Maternal imitation promotes the development of infant imitation. The graph shows 4-month-olds’ mean mimicry score (activation over the corresponding muscle region minus activation over the noncorresponding muscle region) based on electromyographic recordings of their mouth and eyebrow muscles, separately for infants who are imitated frequently by their mothers (high group) and infants who are imitated less often (low group). The asterisk above the bracket indicates a significant difference between groups, and the symbols above the data bars indicate marginally significant and significant differences from zero (^†p < .10, *p < .05). Error bars indicate +1 SEM. Figure adapted from de Klerk, Lamy-Yang, and Southgate (2019).

Mentalizing

Mentalizing (also known as theory of mind and mind reading; Wellman, 2018) occurs when we ascribe mental states, such as beliefs and desires, to ourselves and to others.
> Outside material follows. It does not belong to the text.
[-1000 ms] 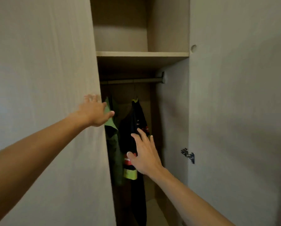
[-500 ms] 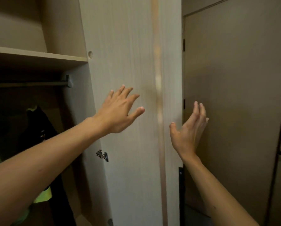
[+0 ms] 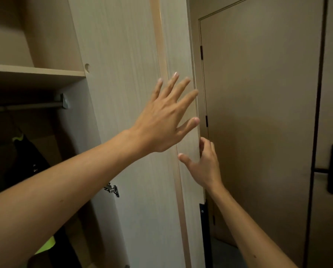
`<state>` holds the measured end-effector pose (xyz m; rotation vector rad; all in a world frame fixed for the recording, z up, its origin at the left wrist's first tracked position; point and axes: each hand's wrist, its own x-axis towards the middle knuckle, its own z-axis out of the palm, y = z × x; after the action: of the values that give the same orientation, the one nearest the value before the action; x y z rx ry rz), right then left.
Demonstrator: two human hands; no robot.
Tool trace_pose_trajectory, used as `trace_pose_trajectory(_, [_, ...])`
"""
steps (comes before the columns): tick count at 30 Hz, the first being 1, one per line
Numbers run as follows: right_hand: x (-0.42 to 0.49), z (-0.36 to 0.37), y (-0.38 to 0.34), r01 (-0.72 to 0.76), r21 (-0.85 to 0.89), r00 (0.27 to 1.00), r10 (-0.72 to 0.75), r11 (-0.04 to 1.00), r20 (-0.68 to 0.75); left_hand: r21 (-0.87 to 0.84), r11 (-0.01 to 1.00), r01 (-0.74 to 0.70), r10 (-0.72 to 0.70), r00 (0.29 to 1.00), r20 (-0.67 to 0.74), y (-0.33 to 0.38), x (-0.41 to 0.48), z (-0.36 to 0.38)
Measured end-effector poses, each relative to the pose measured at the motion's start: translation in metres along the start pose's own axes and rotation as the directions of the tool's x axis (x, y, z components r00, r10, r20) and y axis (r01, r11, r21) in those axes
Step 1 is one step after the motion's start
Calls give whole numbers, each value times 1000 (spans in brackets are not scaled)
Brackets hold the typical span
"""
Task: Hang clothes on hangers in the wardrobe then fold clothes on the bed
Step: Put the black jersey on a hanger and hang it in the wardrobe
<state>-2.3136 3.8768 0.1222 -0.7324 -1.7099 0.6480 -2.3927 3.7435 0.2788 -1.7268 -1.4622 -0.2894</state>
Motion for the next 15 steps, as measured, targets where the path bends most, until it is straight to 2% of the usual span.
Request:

In cognitive science, behavior is typically explained with reference to neural or computational mechanisms, but in everyday life, people in many contemporary cultures explain, predict, and justify behavior by appealing to what agents think and want. “She shoved the old man because she thought he was going to be hit by a car.” “She raised her hand because she wanted to bid for the painting.” As these examples illustrate, mentalizing underwrites our moral and legal obligations, and it is associated with prosocial behavior in childhood (Imuta, Henry, Slaughter, Selcuk, & Ruffman, 2016).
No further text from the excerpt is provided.